- TO DO: In the records below, find every line with the word "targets" and copy it.

- THE RECORDS:
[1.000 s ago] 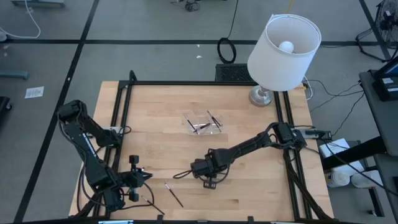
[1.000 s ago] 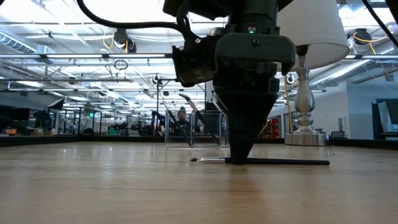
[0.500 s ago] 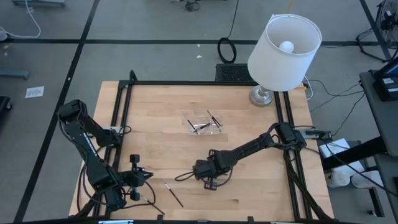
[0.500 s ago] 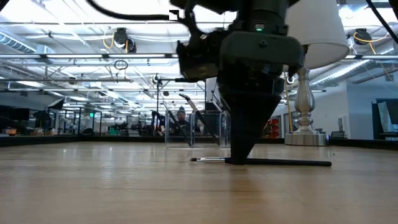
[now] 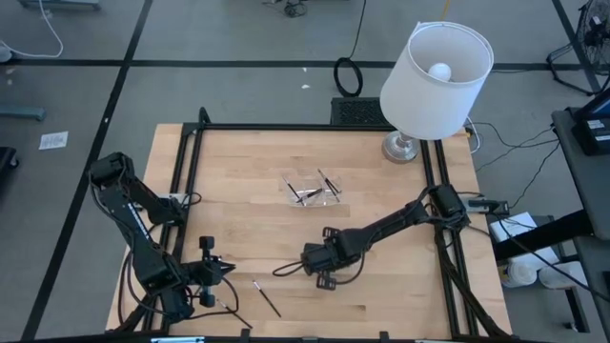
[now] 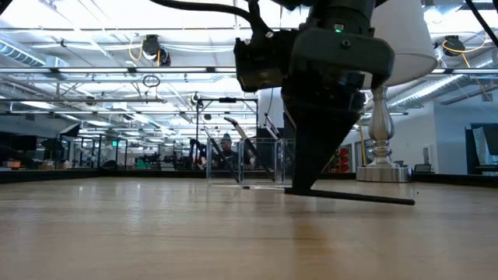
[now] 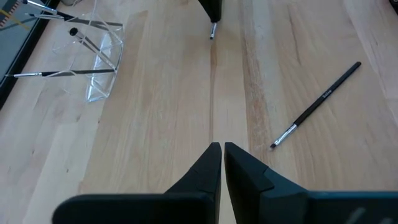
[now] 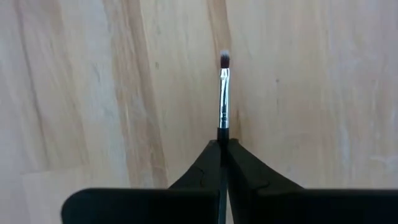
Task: Pick & Place Makeup Supplies
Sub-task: Put the makeup brush into the transparent organizer
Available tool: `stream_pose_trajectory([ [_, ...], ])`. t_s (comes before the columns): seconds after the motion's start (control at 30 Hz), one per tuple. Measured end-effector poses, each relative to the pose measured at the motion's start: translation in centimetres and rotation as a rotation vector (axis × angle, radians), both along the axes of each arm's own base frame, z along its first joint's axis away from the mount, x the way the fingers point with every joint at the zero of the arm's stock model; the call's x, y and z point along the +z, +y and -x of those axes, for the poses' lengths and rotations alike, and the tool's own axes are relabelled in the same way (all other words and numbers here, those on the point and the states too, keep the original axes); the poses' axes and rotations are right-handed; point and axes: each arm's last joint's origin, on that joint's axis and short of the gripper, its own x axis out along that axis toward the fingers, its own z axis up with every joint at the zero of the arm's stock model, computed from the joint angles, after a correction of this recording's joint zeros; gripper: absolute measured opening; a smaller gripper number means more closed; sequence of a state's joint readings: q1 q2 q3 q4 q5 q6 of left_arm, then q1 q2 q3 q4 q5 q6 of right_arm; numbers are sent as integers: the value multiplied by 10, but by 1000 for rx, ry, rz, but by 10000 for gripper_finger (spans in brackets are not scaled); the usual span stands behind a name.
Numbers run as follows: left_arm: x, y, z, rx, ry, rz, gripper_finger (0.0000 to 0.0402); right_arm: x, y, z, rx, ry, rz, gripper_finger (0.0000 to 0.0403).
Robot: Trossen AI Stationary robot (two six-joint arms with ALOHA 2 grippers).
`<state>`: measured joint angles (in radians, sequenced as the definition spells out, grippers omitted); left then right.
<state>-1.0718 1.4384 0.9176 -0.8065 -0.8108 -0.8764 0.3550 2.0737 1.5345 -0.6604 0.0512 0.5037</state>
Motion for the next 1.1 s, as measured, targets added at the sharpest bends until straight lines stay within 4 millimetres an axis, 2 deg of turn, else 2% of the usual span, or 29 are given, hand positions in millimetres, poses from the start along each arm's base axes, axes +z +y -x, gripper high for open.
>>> stream_pose_trajectory([
  [0.5,0,0,0,-1,0,-1,31,3,-1,1,3,-6,28,2],
  [0.6,0,0,0,-1,1,-1,31,14,5,0,38,-65,1,1],
  [0.7,0,0,0,0,2,0,31,30,23,-2,93,-190,-78,3],
  [0.77,0,0,0,0,2,0,31,38,41,-1,152,-266,-110,19],
  [0.87,0,0,0,-1,2,0,31,44,64,6,224,-307,-105,65],
  [1.0,0,0,0,1,-1,6,31,30,79,14,239,-271,-41,143],
  [1.1,0,0,0,10,-4,16,31,20,86,24,232,-192,-8,180],
])
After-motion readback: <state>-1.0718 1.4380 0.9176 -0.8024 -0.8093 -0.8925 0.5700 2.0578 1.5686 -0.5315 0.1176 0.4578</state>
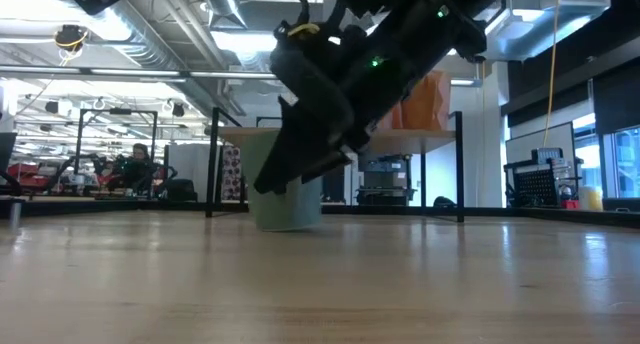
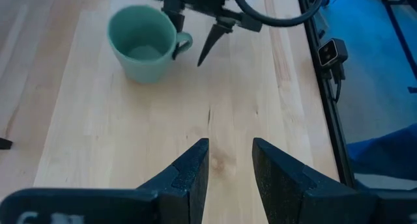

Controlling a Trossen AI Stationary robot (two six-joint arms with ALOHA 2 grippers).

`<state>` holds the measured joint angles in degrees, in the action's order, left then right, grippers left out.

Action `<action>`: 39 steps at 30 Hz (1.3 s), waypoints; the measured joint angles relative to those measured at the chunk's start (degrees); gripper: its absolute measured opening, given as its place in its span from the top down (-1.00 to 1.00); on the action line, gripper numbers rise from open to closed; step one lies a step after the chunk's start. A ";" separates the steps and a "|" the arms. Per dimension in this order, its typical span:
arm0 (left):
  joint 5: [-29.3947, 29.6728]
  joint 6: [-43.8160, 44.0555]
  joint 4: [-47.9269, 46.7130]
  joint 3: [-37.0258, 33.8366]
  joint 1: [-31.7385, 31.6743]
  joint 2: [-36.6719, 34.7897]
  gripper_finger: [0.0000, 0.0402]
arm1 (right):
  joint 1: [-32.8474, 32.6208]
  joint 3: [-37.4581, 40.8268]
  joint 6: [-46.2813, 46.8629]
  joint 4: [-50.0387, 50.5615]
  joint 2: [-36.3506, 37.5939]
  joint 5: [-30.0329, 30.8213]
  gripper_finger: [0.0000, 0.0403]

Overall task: Place coffee mugs
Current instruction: Put the green mug on the shelf

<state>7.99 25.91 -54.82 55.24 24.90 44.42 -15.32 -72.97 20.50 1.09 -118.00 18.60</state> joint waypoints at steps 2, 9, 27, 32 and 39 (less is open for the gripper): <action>0.00 -0.02 0.07 0.00 0.00 0.01 0.44 | 0.39 0.00 -3.78 -0.78 -0.39 -0.21 0.11; 0.24 -0.52 0.53 0.00 -0.02 0.01 0.44 | 1.65 -0.80 -13.26 -1.37 -0.34 -5.82 0.11; 1.86 -2.62 2.57 0.00 0.01 5.47 0.44 | -1.54 -9.06 0.13 26.68 2.63 -10.16 0.11; 1.94 -1.41 2.62 0.00 -0.02 5.36 0.44 | -5.58 -9.88 33.84 23.32 2.08 2.77 0.11; 1.36 -0.94 2.62 0.00 -0.02 5.34 0.44 | -8.06 -9.75 53.55 18.76 0.13 12.67 0.11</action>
<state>9.34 24.97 -52.21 55.24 24.88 49.76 -23.39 -82.72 74.05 19.85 -117.88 31.27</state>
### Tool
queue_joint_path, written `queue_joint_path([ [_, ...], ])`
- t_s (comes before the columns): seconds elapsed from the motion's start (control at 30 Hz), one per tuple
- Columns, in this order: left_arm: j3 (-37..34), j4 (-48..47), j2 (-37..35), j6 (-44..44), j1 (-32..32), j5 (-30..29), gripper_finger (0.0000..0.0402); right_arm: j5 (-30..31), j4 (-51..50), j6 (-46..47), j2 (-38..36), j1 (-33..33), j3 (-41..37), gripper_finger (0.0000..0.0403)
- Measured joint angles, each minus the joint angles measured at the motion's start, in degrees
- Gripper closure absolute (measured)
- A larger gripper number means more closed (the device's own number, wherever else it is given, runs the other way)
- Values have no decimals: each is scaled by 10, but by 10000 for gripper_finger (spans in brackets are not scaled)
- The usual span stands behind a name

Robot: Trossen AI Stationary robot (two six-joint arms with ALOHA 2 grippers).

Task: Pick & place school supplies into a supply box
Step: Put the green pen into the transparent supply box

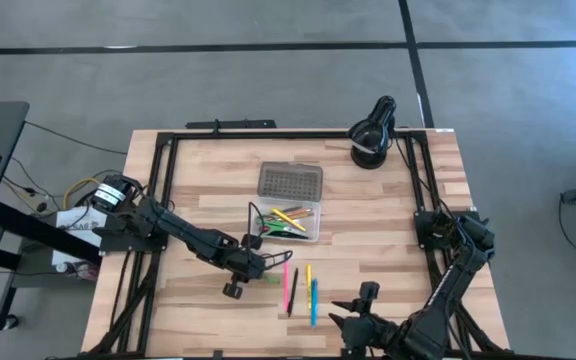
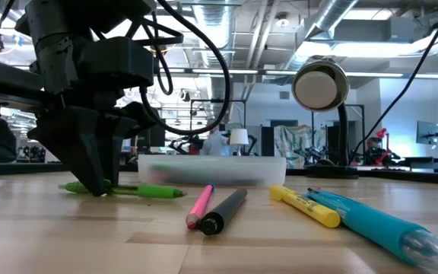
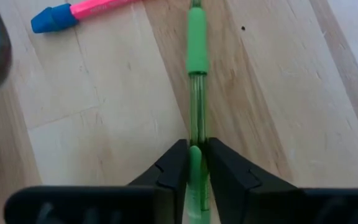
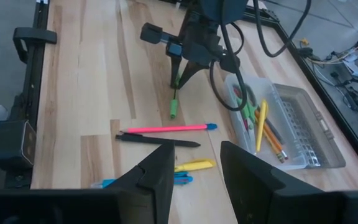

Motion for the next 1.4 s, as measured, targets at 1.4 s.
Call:
queue_joint_path([
  [1.4, 123, -38, 1, 112, 46, -202, 356, -2, 4, 0, 5, 2, 0, 278],
])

- EXERCISE RESPONSE:
Motion for the next 1.1 s, as measured, targets added at the sharpest bends until straight lines stay within 4 millimetres an axis, 2 deg of turn, else 2% of the usual span, or 29 are given, hand positions in millimetres, poses from the start along each arm's base axes, axes +z +y -x, gripper high for open.
Motion for the next 1.4 s, as measured, targets at 1.4 s.

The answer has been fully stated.